◆ **Work item**
Output only these lines, set down exactly: the one containing "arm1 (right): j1" and each line after it through the end of the records.

Records to process Block Start

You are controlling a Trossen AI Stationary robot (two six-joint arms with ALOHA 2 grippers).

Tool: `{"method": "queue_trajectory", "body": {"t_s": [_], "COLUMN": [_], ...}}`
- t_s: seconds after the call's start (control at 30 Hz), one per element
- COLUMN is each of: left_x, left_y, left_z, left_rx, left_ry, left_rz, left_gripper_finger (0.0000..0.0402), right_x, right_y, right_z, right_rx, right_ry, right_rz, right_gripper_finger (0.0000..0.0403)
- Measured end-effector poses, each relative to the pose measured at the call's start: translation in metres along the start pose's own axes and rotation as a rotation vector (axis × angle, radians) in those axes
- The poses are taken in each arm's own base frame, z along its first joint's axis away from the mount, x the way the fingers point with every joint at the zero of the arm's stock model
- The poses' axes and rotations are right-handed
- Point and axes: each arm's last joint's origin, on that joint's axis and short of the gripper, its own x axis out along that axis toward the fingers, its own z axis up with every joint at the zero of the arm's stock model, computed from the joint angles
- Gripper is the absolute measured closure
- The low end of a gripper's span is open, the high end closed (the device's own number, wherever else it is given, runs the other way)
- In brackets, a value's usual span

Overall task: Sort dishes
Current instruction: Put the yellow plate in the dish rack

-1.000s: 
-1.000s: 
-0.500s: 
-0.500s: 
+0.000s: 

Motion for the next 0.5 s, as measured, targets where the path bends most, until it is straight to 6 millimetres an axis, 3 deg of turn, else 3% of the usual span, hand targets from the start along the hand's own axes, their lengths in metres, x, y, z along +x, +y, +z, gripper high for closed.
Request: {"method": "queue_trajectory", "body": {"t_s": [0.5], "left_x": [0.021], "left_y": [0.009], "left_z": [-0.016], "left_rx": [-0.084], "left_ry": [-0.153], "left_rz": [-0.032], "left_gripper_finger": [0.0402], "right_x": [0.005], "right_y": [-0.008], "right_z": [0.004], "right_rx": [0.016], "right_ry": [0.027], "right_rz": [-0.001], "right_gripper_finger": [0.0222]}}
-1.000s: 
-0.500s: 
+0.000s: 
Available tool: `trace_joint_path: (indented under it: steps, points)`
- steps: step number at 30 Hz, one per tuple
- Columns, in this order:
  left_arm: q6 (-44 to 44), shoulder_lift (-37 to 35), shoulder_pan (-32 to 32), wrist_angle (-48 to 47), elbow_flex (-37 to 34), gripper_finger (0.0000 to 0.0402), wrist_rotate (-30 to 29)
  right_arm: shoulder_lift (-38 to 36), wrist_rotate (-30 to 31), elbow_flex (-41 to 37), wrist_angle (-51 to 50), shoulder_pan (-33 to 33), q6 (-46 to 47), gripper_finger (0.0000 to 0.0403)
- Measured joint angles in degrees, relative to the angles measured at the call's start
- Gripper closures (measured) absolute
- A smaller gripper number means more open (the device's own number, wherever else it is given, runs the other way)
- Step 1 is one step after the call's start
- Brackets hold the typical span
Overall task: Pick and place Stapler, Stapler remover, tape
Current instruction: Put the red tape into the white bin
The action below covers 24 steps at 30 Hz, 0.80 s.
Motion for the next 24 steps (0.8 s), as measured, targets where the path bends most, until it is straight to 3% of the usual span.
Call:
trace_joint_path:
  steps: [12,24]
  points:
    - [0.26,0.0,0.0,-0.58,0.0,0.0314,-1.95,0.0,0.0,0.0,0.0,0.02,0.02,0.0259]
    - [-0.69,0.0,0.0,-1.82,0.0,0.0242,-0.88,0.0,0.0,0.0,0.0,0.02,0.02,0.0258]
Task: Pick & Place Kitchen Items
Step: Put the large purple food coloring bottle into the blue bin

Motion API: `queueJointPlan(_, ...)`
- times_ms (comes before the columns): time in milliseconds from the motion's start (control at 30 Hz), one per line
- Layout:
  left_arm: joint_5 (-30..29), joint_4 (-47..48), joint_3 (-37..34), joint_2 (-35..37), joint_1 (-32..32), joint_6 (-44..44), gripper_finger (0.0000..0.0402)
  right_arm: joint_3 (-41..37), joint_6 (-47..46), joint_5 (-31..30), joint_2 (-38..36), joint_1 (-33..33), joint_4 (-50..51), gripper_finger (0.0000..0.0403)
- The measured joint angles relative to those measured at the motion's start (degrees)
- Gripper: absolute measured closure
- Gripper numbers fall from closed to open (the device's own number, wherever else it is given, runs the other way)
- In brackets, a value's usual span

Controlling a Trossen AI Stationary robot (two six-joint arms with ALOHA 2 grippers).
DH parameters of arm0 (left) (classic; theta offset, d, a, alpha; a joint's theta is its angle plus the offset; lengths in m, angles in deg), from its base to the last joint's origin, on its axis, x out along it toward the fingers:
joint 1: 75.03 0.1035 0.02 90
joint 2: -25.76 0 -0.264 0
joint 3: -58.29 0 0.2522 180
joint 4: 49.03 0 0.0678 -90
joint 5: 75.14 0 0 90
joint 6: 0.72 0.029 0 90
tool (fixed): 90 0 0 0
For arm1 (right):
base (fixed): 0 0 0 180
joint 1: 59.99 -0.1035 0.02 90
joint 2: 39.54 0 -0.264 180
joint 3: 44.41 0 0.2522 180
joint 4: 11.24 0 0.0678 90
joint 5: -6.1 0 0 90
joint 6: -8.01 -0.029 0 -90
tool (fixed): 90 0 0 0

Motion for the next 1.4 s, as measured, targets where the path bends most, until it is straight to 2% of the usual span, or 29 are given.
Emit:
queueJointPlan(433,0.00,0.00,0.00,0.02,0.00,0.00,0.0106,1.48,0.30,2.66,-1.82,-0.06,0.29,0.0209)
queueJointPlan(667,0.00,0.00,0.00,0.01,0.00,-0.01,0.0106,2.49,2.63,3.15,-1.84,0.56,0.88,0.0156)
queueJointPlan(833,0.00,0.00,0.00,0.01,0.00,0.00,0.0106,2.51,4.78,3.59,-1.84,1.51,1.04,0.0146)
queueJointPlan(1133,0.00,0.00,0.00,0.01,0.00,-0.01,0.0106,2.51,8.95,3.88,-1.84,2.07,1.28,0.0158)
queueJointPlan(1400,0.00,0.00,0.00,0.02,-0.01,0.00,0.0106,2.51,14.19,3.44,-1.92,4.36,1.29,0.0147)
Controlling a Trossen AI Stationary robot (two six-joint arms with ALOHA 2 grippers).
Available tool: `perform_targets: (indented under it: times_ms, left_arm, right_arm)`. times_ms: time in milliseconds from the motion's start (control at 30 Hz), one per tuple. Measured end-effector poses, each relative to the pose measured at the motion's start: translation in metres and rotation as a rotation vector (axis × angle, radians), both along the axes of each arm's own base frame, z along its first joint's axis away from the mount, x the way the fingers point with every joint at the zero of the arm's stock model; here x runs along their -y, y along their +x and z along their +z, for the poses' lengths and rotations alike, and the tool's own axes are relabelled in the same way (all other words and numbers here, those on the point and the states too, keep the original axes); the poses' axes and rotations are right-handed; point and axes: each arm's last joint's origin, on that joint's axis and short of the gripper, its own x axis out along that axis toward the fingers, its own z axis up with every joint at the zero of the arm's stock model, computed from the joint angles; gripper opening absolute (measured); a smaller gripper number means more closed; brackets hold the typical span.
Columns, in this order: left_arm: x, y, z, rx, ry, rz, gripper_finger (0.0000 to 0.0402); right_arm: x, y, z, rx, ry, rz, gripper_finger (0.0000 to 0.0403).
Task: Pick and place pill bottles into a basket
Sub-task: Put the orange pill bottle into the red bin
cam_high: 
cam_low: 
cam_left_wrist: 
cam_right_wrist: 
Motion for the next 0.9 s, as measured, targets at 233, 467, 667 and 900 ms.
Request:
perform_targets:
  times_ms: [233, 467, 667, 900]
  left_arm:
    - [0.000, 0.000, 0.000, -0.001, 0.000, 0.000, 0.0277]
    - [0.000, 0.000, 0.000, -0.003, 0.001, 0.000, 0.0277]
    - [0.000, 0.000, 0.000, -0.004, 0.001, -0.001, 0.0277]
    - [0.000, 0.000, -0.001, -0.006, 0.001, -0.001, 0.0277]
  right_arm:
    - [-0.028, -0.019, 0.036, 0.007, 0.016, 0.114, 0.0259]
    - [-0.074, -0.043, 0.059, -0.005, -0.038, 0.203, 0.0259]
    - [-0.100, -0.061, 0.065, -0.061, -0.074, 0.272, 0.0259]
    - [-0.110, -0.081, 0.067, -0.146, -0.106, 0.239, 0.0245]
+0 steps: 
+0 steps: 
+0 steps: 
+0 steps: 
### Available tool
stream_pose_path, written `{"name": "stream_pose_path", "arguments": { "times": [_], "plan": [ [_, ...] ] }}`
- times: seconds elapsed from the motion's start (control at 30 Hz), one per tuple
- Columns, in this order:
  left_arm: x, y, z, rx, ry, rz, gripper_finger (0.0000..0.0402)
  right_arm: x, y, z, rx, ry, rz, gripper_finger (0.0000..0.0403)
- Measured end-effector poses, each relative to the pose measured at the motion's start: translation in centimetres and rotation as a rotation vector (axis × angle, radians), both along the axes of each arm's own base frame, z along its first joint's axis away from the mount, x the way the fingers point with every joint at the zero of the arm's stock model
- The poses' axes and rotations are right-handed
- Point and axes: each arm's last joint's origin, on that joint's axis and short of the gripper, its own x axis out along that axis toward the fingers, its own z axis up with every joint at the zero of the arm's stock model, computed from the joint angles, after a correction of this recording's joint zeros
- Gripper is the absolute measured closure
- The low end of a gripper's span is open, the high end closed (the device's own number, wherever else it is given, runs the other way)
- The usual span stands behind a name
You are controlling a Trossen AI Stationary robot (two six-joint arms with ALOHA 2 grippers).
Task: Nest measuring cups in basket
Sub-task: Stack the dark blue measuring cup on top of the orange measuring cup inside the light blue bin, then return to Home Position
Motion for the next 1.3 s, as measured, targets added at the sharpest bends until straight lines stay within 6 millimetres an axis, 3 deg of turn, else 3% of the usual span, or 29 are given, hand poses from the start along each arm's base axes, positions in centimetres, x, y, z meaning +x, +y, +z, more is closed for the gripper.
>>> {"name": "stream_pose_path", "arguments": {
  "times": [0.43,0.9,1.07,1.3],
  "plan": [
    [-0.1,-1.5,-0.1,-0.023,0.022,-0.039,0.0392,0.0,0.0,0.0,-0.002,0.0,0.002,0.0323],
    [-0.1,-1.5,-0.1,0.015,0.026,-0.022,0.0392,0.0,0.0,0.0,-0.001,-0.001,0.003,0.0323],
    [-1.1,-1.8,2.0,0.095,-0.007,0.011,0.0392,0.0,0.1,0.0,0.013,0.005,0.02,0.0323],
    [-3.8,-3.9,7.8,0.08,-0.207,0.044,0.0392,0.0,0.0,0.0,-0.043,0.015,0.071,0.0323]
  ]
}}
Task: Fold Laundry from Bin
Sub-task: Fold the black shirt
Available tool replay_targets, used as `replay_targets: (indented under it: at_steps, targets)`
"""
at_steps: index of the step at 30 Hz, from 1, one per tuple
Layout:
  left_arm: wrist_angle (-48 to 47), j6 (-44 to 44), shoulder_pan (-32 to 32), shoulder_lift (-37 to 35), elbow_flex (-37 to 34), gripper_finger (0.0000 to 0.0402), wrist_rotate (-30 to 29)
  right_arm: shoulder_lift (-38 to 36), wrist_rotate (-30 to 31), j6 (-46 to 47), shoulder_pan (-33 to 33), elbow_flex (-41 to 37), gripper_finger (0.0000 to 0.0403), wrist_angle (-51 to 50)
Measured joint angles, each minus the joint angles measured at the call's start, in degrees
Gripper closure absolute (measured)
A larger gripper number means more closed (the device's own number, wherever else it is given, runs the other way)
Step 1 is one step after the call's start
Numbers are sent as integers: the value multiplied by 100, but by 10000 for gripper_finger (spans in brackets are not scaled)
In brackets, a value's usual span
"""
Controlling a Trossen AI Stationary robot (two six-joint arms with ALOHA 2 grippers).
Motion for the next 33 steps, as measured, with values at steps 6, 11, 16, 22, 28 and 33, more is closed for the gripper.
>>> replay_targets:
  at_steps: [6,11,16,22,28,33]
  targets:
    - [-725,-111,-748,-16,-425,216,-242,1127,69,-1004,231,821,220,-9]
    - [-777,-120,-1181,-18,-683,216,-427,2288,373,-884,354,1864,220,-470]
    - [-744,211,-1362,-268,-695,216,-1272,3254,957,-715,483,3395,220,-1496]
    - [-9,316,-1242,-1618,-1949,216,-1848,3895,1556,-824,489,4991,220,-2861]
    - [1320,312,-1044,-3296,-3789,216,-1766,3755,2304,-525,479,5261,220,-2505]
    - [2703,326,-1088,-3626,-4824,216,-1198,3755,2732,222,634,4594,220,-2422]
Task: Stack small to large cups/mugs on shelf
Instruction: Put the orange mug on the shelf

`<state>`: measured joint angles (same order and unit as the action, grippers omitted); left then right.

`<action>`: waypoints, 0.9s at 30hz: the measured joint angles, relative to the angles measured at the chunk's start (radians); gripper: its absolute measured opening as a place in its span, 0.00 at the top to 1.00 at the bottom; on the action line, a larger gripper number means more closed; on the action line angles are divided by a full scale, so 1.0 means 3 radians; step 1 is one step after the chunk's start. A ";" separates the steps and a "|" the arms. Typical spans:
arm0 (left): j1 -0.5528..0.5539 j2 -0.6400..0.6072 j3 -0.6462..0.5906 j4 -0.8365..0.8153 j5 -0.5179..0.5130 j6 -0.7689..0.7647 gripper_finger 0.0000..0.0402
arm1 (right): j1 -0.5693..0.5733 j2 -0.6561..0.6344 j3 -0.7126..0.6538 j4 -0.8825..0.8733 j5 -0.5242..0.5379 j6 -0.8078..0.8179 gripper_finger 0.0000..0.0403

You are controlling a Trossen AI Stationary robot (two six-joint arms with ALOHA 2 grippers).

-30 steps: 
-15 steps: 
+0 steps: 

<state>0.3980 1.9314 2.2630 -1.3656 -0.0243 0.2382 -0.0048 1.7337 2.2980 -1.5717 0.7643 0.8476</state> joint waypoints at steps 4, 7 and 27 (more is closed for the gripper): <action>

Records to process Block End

◆ **Written reply**
arm1 (right): j1 -0.5693..0.5733 j2 -0.6561..0.6344 j3 -0.7126..0.6538 j4 -0.8825..0.8733 j5 -0.5242..0.5379 j6 -0.8078..0.8179 gripper_finger 0.0000..0.0403

You are controlling a Trossen AI Stationary robot (two six-joint arms with ALOHA 2 grippers).

-30 steps: 
-15 steps: 
+0 steps: 

<state>0.3980 1.9314 2.2630 -1.3656 -0.0243 0.2382 -0.0048 1.7337 2.2980 -1.5717 0.7643 0.8476</state> joint waypoints at steps 4, 7 and 27 (more is closed for the gripper): <action>

Nothing else is required for this exercise.